Description of the task:
Return the complete listing without omission.
= Beginning of Section =
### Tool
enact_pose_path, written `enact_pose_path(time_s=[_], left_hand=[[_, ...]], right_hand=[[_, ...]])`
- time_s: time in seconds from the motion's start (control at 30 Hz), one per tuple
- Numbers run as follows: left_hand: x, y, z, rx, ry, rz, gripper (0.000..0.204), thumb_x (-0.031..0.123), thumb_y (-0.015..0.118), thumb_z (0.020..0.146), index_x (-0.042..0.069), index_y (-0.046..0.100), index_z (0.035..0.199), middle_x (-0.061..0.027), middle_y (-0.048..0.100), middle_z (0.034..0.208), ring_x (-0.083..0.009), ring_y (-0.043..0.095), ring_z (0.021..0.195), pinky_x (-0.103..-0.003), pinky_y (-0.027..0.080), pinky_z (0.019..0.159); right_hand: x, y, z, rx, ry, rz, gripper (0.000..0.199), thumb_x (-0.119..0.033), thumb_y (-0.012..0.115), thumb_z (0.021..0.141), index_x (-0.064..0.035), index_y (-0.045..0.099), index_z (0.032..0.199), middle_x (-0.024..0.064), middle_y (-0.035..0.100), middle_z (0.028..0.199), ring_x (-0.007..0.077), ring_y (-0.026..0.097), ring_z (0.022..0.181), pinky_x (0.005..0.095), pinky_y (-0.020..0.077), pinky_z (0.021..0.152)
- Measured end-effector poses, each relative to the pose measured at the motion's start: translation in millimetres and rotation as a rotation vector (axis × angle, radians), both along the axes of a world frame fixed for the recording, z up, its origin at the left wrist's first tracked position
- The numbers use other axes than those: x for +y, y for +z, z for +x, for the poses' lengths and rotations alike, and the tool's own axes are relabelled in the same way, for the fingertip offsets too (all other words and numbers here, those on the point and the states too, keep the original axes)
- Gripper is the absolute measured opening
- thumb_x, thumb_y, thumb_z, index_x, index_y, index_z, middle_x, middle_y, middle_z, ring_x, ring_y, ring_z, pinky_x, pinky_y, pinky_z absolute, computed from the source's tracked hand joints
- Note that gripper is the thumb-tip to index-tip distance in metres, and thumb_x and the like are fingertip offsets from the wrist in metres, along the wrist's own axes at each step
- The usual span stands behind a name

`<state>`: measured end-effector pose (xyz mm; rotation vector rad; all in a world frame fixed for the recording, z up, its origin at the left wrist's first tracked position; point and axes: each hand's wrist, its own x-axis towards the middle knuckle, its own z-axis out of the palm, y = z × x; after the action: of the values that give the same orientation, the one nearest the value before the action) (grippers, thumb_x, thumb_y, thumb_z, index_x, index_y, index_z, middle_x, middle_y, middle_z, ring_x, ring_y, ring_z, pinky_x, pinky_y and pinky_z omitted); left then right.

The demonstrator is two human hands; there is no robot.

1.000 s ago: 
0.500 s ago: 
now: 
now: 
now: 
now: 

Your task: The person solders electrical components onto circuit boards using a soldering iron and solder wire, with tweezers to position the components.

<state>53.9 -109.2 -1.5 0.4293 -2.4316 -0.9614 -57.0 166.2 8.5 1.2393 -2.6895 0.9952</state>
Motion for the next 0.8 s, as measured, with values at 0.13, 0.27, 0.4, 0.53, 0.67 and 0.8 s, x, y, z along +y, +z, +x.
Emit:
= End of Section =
Task solution:
### Tool
enact_pose_path, written `enact_pose_path(time_s=[_], left_hand=[[_, ...]], right_hand=[[_, ...]])`
- time_s: time in seconds from the motion's start (control at 30 Hz), one per tuple
- Numbers run as follows: left_hand: x, y, z, rx, ry, rz, gripper (0.000..0.204), thumb_x (-0.031..0.123), thumb_y (-0.015..0.118), thumb_z (0.020..0.146), index_x (-0.042..0.069), index_y (-0.046..0.100), index_z (0.035..0.199), middle_x (-0.061..0.027), middle_y (-0.048..0.100), middle_z (0.034..0.208), ring_x (-0.083..0.009), ring_y (-0.043..0.095), ring_z (0.021..0.195), pinky_x (-0.103..-0.003), pinky_y (-0.027..0.080), pinky_z (0.019..0.159); right_hand: x, y, z, rx, ry, rz, gripper (0.000..0.199), thumb_x (-0.119..0.033), thumb_y (-0.012..0.115), thumb_z (0.021..0.141), index_x (-0.064..0.035), index_y (-0.045..0.099), index_z (0.032..0.199), middle_x (-0.024..0.064), middle_y (-0.035..0.100), middle_z (0.028..0.199), ring_x (-0.007..0.077), ring_y (-0.026..0.097), ring_z (0.022..0.181), pinky_x (0.005..0.095), pinky_y (-0.020..0.077), pinky_z (0.021..0.152)
- Measured end-effector poses, each relative to the pose measured at the motion's start: translation in millimetres and rotation as a rotation vector (axis × angle, radians), both along the axes of a world frame fixed for the recording, z up, its origin at the left wrist's first tracked position
- The numbers use other axes than those: x for +y, y for +z, z for +x, for the poses' lengths and rotations alike, and the tool's own axes are relabelled in the same way, for the fingertip offsets too (all other words and numbers here, those on the point and the states too, keep the original axes)
- Gripper is the absolute measured opening
- thumb_x, thumb_y, thumb_z, index_x, index_y, index_z, middle_x, middle_y, middle_z, ring_x, ring_y, ring_z, pinky_x, pinky_y, pinky_z absolute, computed from the source's tracked hand joints
- Note that gripper is the thumb-tip to index-tip distance in metres, and thumb_x and the like are fingertip offsets from the wrist in metres, along the wrist's own axes at each step
- The usual span stands behind a name

`<state>`: measured end-effector pose (xyz mm; rotation vector rad; all in a world frame fixed for the recording, z up, its origin at the left wrist's first tracked position; point and axes: each hand's wrist, its own x-axis towards the middle knuckle, its own z-axis out of the palm, y = z × x; after the action: of the values that give the same orientation, the one nearest the value before the action) (grippers, thumb_x, thumb_y, thumb_z, index_x, index_y, index_z, middle_x, middle_y, middle_z, ring_x, ring_y, ring_z, pinky_x, pinky_y and pinky_z omitted); left then right.

The demonstrator is two human hands; there is no robot.

1.000 s ago: 
0.500 s ago: 
now: 
now: 
now: 
now: 

Your task: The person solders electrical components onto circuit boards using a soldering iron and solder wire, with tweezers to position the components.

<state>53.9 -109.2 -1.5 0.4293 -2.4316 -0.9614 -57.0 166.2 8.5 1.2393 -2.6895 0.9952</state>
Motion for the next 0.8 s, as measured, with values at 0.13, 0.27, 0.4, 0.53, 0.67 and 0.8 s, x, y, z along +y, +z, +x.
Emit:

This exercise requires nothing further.